Every line of code in your codebase is a liability. It has to be compiled, linted, tested, updated when dependencies change, and loaded into the heads of new developers onboarding onto the team.
Yet, codebases grow infinitely. Features that were launched three years ago and now receive zero traffic are kept “just in case.” Unused abstractions, abandoned service objects, and half-finished migrations clutter the directory structure.
Deleting code is easy. Convincing your team, your product managers, and engineering leadership to dedicate time to deleting it is the real challenge. Here is my playbook for driving large-scale code deletions that make your team faster.
1. Make the Cost of Code Visible
You cannot convince stakeholders to prioritize code deletion by telling them the code is “ugly” or “messy.” Those are subjective aesthetic concerns. You must frame the cost of code in terms of business velocity, developer productivity, and system reliability.
Translate technical debt into metrics:
- Build & CI Times: Show how much faster tests will run if you delete unused modules and their associated specs. If removing a legacy package cuts CI time by 3 minutes, multiply that by the number of daily PR builds to show the hours saved per week.
- Onboarding Friction: Explain how much cognitive load is lifted from new team members who no longer have to learn systems that are actually dead.
- Maintenance Cost: Highlight how much time was spent in the last quarter fixing bugs or upgrading dependencies for features that serve no active users.

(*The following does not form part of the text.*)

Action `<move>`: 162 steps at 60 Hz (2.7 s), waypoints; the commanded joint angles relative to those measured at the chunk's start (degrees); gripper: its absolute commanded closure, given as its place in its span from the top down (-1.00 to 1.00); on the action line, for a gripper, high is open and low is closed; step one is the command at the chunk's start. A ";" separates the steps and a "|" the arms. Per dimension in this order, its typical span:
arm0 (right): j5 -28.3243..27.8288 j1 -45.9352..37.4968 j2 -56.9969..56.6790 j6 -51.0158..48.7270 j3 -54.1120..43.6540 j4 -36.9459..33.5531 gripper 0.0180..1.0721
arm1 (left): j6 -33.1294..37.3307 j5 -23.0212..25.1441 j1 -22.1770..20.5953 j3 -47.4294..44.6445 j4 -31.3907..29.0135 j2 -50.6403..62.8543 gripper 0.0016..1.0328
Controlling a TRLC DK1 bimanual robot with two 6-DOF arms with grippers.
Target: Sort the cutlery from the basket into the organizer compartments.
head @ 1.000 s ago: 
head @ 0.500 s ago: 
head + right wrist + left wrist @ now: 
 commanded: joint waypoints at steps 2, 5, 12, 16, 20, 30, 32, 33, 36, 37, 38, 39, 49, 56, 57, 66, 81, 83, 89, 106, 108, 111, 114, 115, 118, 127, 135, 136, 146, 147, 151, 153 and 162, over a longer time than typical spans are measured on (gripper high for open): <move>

2. Treat Deletion as a First-Class Product Feature
Product managers are evaluated on what they deliver, not what they remove. To get deletion on the roadmap, you must partner with them to treat code removal as a joint product goal.
- The “Sunset” Roadmap: Work with product managers to define a feature’s end-of-life (EOL). Agree on the metrics that define when a feature is considered inactive (e.g., fewer than 10 active users in the last 90 days).
- Consolidate and Simplify: Present code deletion as a prerequisite for building new capabilities. “If we want to ship this new checkout flow in Q3, we should delete these three deprecated payment gateways first so we don’t have to build complex backward-compatibility adapters.”
3. Verify Before You Delete (Safe Deletion Strategies)
The fear of breaking something is what keeps dead code alive. You must build confidence within the team that the code you are removing is truly inactive.
- Observability Gates: Never assume a code path is dead just because you can’t find it in your local search. Add loggers or telemetry metrics (e.g., Datadog or Prometheus counters) to the entry points of the code you want to delete. Run them in production for 30 days. If the count is 0, you have empirical proof.
- Feature Flag Sunsetting: Wrap the entrance to the legacy path in a feature toggle and disable it for 100% of users. If no alerts fire and no customer support tickets are generated, it is safe to delete.
- The Red PR: Create a pull request that contains only deletions. Keep it focused. Do not mix refactoring or new feature code into a deletion PR, as this complicates review and risks introducing new bugs. Make the diff clean, red, and satisfying.